Dozens of leaders, including Iranian President Ebrahim Raisi, Turkish President Recep Tayyip Erdogan, Qatar's Emir Sheikh Tamim bin Hamad Al Thani, and Syrian President Bashar al-Assad, who was welcomed back into the Arab League earlier this year, attended the summit.

Crown Prince Mohammed bin Salman, Saudi Arabia's de facto ruler and organizer of the summit, said the kingdom affirms its "condemnation and categorical rejection of this barbaric war against our brothers in Palestine."

The United Arab Emirates plans to maintain its diplomatic ties with Israel despite international outcry over the mounting toll of the war in Gaza.

UAE officials have publicly condemned Israel's actions and repeatedly called for an end to the violence but say they also hope to have some moderating influence over the Israeli military operation in the enclave while safeguarding its own interests, according to four sources familiar with UAE government policy.

Abu Dhabi became the most prominent Arab nation to establish diplomatic ties with Israel in 30 years under the U.S.-brokered Abraham Accords in 2020. That paved the way for other Arab states to forge their own ties with Israel by breaking a taboo on normalizing relations without the creation of a Palestinian state.

UNRWA Commissioner Philippe Lazzarini addressed the summit, describing the desperate situation for civilians in Gaza. He also said that in the past month, the United Nations Agency for Palestine Refugees has lost 101 colleagues and more that 1.5 million people have been displaced.

"Every little girl and boy I met in an UNRWA shelter asked me for bread and water,"he said. "Children used to learn and laugh in the school I visited. Now, the school is an overcrowded shelter that lacks the minimum standards for a dignified life."

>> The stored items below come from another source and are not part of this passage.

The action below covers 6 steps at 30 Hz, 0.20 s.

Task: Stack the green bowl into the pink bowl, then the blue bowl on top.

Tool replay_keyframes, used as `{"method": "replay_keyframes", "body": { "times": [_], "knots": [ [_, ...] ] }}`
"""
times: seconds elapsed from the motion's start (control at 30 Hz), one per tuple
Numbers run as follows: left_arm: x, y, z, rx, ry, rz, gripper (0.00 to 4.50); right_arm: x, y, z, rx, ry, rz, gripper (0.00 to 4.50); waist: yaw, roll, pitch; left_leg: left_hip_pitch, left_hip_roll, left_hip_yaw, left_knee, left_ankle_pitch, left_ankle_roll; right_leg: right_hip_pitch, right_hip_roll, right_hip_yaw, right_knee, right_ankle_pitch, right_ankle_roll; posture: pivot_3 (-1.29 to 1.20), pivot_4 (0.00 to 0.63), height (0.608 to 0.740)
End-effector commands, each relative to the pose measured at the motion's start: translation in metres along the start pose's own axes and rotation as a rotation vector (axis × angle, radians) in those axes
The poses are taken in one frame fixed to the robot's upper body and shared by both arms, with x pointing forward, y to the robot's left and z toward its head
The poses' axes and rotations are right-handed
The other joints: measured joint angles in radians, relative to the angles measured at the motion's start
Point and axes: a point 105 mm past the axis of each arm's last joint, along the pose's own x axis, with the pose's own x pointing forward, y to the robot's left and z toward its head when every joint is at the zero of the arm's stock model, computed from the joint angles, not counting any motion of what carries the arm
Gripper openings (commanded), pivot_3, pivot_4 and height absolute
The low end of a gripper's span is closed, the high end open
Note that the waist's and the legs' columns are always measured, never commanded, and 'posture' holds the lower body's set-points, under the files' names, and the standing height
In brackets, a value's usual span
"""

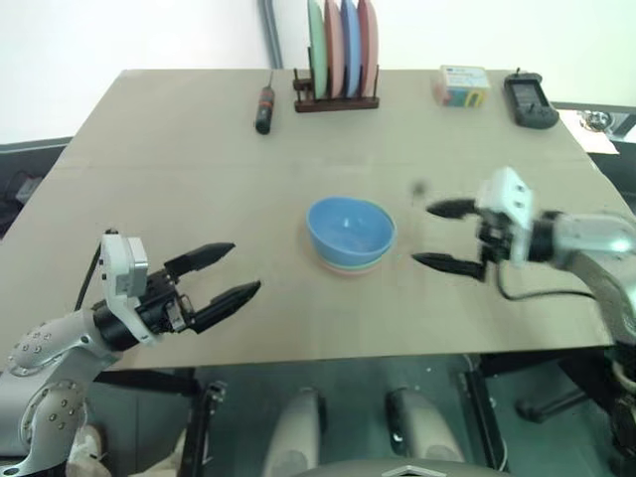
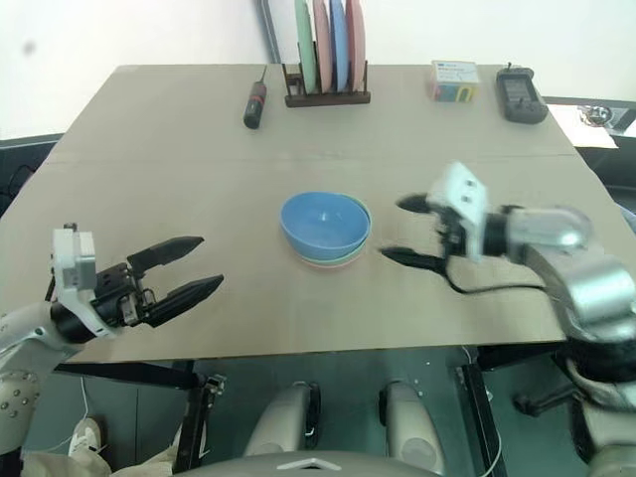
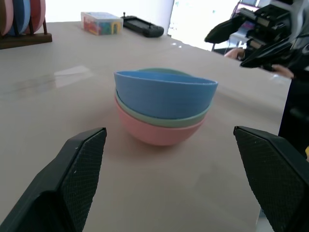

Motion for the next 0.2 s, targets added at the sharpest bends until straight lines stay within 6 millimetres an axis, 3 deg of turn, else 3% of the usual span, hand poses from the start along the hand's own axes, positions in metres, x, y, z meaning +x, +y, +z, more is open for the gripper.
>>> {"method": "replay_keyframes", "body": {
  "times": [0.03, 0.2],
  "knots": [
    [-0.015, 0.001, 0.012, 0.061, 0.009, -0.001, 4.50, -0.039, 0.001, 0.006, -0.038, 0.005, -0.072, 4.38, -0.001, 0.000, 0.000, 0.001, 0.000, 0.000, 0.000, 0.000, 0.000, 0.000, 0.000, 0.000, 0.000, 0.000, 0.000, 0.00, 0.150, 0.740],
    [-0.027, 0.000, 0.012, 0.070, 0.088, -0.068, 4.50, -0.060, 0.003, 0.004, -0.055, 0.004, -0.113, 4.38, -0.013, 0.000, 0.000, 0.003, 0.002, 0.002, 0.000, 0.000, 0.000, 0.000, 0.001, 0.001, 0.001, -0.002, 0.003, 0.00, 0.150, 0.740]
  ]
}}
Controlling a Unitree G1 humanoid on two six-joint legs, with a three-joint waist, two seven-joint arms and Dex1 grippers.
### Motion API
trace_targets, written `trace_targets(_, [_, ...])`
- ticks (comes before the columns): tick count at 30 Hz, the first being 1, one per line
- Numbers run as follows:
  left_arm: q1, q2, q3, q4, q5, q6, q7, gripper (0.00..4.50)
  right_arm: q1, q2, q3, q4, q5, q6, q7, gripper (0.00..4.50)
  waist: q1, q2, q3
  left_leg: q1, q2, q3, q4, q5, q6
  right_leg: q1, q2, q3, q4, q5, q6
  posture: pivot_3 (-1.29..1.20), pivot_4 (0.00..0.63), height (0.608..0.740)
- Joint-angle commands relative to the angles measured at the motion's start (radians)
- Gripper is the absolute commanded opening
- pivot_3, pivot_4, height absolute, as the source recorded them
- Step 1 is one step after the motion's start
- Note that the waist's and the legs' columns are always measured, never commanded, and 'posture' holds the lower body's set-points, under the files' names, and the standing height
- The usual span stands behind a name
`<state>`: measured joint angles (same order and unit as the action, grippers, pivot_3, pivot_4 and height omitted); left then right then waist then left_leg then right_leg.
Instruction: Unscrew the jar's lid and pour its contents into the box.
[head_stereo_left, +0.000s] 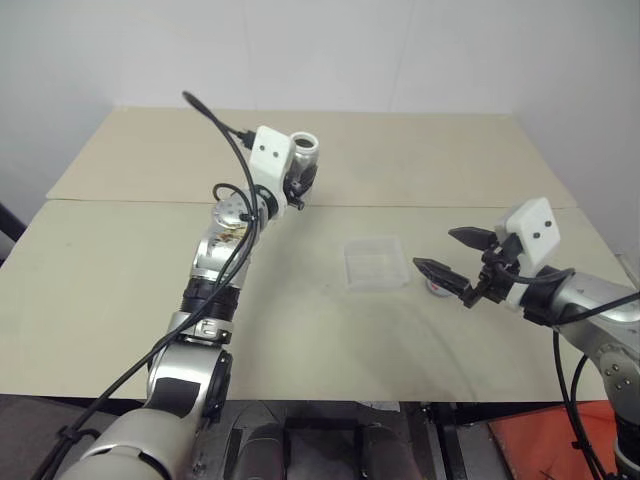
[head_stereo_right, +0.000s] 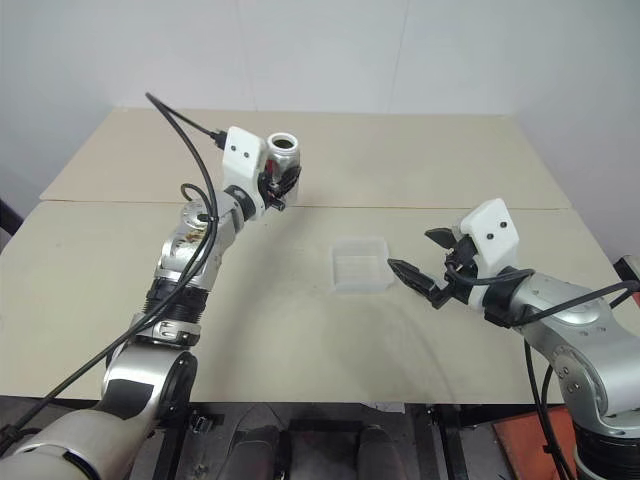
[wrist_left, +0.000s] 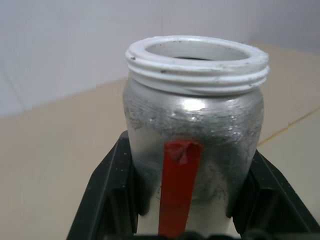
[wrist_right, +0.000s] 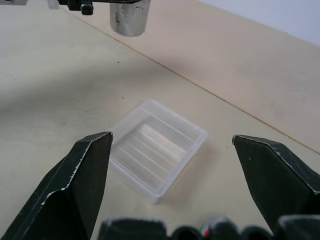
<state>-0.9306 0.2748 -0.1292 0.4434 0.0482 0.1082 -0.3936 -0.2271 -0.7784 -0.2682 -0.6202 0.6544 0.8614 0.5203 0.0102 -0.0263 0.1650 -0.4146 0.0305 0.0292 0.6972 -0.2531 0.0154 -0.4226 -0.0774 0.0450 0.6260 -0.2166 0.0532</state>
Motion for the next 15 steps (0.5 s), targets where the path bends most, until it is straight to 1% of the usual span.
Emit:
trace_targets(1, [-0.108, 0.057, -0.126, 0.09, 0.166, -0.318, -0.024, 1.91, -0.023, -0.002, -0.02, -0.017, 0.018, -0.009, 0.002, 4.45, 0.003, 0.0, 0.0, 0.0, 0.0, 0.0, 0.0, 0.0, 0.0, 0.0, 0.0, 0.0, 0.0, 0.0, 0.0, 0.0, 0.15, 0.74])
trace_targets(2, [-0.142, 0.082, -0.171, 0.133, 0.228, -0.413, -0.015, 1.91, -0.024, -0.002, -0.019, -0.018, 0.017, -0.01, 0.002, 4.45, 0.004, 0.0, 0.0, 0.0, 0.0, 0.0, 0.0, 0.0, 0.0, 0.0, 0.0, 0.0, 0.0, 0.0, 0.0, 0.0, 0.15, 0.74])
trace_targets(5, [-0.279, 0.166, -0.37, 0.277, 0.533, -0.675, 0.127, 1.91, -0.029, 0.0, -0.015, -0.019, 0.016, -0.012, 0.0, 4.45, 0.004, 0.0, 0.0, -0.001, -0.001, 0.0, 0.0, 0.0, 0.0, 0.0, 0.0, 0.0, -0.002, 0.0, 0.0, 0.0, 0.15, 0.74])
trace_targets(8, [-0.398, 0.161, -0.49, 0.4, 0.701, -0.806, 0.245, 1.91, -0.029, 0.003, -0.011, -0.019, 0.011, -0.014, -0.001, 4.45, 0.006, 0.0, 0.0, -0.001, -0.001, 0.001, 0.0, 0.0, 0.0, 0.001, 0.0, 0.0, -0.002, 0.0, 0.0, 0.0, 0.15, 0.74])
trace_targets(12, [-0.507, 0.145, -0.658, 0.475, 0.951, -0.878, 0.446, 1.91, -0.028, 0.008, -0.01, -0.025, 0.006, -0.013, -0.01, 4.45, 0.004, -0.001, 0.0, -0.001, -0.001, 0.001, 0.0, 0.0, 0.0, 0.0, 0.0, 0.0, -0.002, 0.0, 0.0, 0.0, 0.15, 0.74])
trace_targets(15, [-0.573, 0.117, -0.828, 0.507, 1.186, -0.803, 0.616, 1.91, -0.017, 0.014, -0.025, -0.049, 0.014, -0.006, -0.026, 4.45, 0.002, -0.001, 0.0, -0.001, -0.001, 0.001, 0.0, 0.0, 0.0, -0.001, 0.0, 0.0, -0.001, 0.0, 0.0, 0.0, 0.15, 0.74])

'Much more needs to be done'

U.S. Secretary of State Antony Blinken said Friday that "much more needs to be done to protect civilians and to make sure that humanitarian assistance reaches them" in the Gaza Strip.

Speaking to reporters in New Delhi as he wrapped up a nine-day diplomatic tour of the Middle East and Asia, Blinken said Israel's recent military pauses are positive, but not nearly enough.

"Far too many" Palestinians have died and suffered as Israel wages a relentless war against the militant Hamas group in Gaza, he said.

Speaking at the United Nations, the U.S. envoy said Hamas' "cowardly tactics" of hiding behind human shields and beneath hospitals does not diminish Israel's responsibility to protect civilians under international law.

"Rules like proportionality and precaution still apply," Deputy U.N. Ambassador Robert Wood told the Security Council. "And the risks of harm to civilians at sites that Hamas is using for military purpose absolutely have to be considered when planning an operation."

VOA U.N. Correspondent Margaret Besheer contributed reporting for this report. Some information for this article was provided by The Associated Press, Reuters and Agence France-Presse.